The answer must be a single number, namely how many lines in the entries below contain the string "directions".
:: MATERIAL PROVIDED ::
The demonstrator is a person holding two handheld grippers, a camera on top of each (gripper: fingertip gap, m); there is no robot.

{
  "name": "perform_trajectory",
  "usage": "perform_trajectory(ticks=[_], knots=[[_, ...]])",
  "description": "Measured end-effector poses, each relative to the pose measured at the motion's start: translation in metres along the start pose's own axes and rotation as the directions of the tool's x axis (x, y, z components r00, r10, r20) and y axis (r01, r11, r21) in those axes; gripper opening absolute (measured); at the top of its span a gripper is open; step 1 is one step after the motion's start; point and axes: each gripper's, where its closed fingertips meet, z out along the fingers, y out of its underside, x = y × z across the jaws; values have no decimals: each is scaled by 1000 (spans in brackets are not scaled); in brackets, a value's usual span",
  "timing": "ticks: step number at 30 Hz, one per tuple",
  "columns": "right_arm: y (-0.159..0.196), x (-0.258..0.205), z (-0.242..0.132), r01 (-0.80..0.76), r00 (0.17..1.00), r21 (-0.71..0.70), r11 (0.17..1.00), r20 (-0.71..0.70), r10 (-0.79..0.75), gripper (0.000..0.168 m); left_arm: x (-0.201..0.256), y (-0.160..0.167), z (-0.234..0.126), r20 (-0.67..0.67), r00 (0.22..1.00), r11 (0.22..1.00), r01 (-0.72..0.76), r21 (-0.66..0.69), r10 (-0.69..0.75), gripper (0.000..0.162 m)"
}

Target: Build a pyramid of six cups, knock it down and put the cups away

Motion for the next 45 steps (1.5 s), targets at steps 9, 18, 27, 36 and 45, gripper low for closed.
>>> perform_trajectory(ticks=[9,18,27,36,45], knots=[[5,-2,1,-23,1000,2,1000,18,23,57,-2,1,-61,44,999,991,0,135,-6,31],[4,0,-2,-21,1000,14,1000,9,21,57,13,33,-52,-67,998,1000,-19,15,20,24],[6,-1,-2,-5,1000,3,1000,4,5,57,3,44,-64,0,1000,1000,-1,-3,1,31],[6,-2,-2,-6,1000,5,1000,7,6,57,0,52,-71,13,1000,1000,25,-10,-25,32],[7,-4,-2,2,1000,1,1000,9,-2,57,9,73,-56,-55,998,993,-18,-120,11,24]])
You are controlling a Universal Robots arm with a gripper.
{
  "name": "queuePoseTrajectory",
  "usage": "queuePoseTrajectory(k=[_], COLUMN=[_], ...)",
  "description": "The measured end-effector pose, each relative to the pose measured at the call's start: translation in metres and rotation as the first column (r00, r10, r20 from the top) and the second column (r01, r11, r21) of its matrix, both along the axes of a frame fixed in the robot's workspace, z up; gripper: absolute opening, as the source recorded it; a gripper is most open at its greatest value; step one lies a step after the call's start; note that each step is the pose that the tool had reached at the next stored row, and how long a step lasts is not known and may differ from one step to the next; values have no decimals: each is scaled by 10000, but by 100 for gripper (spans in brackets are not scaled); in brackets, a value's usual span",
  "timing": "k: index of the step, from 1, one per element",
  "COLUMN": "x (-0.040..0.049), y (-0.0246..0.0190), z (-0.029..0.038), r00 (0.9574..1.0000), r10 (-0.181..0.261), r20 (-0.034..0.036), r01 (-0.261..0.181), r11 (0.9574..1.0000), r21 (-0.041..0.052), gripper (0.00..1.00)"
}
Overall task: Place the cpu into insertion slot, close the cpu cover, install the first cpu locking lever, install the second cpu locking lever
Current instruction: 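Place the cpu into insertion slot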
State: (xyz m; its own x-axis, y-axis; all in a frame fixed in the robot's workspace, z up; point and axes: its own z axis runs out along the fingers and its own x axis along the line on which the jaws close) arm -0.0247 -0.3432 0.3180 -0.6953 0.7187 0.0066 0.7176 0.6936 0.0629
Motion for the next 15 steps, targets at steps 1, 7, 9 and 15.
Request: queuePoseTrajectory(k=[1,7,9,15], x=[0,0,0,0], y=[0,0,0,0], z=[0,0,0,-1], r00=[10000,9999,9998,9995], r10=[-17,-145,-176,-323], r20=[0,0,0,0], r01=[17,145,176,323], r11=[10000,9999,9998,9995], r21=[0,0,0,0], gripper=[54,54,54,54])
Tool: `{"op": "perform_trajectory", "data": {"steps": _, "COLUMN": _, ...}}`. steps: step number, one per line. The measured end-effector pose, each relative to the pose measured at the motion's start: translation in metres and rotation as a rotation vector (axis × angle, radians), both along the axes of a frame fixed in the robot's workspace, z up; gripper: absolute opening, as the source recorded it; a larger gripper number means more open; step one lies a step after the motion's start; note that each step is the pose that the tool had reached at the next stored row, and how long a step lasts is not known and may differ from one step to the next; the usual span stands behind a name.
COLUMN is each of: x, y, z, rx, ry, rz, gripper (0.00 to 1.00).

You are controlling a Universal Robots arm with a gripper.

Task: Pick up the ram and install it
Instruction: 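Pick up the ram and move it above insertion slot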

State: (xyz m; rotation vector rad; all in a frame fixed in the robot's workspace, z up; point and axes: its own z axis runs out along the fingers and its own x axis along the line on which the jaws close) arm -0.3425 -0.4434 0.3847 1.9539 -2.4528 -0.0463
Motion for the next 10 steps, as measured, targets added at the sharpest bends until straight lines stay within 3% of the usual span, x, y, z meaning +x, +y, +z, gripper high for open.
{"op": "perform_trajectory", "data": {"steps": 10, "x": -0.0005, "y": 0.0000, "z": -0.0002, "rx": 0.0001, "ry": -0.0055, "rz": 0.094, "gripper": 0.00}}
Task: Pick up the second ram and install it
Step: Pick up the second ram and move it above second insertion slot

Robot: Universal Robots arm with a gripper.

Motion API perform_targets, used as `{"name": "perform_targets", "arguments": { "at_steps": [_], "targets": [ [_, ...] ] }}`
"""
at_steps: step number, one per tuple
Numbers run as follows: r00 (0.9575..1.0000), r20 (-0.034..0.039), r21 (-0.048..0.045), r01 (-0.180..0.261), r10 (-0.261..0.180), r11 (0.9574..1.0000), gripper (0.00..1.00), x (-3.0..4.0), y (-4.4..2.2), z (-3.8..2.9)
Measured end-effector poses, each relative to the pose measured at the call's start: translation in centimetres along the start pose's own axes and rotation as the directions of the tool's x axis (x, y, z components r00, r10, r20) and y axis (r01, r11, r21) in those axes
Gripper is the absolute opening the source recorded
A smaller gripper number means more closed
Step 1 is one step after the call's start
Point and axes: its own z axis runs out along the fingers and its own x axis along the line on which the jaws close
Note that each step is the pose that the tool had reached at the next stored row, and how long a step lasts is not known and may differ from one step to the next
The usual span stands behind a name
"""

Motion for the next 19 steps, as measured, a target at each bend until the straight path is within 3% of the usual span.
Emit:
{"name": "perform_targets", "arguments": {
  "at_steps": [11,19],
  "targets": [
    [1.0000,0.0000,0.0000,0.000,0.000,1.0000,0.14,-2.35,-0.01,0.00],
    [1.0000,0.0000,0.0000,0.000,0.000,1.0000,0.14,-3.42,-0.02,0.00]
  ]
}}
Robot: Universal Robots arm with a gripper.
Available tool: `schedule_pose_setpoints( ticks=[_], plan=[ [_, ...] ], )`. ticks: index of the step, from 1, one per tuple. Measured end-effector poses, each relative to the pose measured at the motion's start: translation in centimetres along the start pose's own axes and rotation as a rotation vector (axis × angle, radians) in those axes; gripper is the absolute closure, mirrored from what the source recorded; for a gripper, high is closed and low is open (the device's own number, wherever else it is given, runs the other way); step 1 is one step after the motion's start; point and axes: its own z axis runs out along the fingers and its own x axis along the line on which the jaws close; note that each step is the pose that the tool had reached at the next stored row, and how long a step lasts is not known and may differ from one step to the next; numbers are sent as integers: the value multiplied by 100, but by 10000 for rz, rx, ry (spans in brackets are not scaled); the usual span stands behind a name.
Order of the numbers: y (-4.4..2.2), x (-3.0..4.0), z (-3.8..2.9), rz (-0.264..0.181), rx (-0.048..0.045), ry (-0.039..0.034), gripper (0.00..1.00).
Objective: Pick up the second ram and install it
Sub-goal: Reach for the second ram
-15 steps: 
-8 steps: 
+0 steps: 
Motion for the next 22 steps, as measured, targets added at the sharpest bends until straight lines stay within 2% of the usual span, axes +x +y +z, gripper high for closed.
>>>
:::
EXERCISE ANSWER ::
2